> _WORK TO COMPLETE_
Set down the lines below exactly as they stand, please. Go from the first through the one containing "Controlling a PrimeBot".

> _SUPPLIED MATERIAL_
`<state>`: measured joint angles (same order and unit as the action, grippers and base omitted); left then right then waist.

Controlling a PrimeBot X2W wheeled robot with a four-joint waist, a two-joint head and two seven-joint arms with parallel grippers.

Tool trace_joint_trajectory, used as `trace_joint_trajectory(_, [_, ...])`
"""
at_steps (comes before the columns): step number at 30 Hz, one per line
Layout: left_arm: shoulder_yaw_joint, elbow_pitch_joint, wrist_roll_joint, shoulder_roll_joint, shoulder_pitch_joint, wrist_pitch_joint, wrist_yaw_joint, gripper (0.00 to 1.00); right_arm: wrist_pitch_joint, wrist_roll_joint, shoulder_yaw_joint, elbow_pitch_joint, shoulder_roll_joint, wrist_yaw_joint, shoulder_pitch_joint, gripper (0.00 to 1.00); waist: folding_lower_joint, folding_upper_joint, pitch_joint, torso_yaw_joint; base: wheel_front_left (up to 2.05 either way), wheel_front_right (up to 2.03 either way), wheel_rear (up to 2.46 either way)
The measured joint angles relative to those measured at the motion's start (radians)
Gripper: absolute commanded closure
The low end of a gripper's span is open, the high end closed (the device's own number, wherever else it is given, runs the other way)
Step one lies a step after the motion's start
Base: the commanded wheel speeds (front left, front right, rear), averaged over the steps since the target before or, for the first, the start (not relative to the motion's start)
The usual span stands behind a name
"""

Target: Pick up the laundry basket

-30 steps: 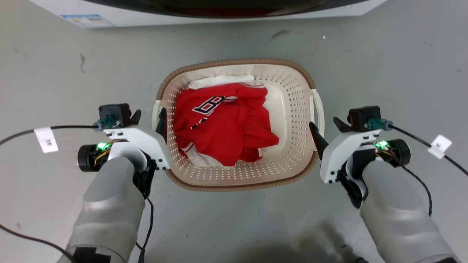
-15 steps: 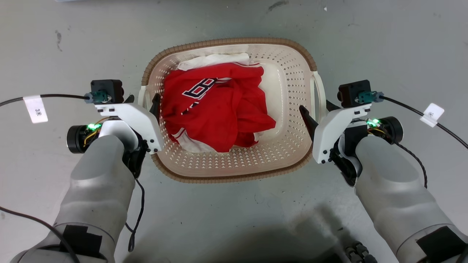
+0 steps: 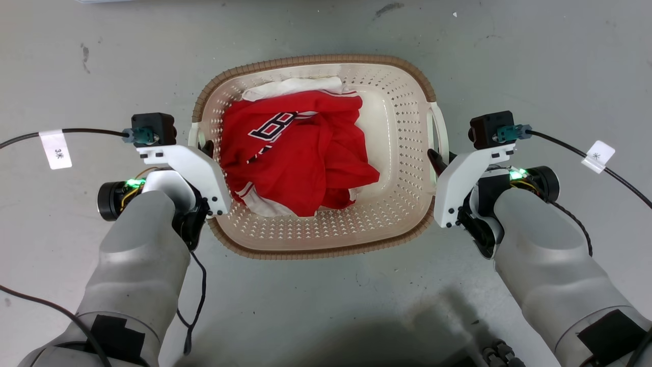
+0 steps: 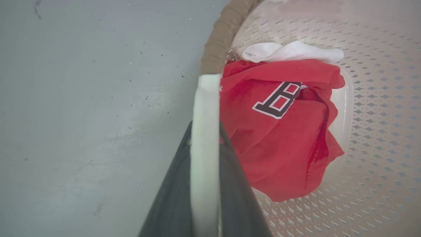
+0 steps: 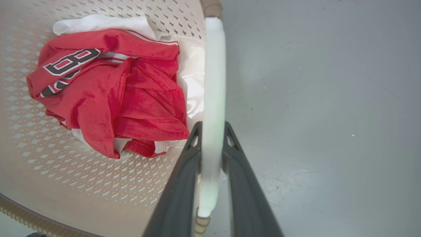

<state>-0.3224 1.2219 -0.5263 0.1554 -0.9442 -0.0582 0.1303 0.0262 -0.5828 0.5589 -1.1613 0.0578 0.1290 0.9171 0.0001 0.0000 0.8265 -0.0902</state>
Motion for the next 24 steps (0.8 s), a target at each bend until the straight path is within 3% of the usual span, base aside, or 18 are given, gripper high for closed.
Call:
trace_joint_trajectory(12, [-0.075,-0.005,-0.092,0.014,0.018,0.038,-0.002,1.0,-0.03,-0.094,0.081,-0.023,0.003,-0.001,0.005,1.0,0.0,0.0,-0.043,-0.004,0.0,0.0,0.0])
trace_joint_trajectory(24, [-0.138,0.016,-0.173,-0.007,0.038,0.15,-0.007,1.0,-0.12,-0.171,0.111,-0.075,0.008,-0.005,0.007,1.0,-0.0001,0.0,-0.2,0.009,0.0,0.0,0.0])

> _SOLVED PROBLEM_
`<state>`: measured joint angles (same order and unit as the action, grippers and base omitted); left then right then waist.

Controlling a PrimeBot X2W wheeled robot with a four-joint waist, a two-joint head and two seven-joint arms with parallel grippers.

This answer is complete as written.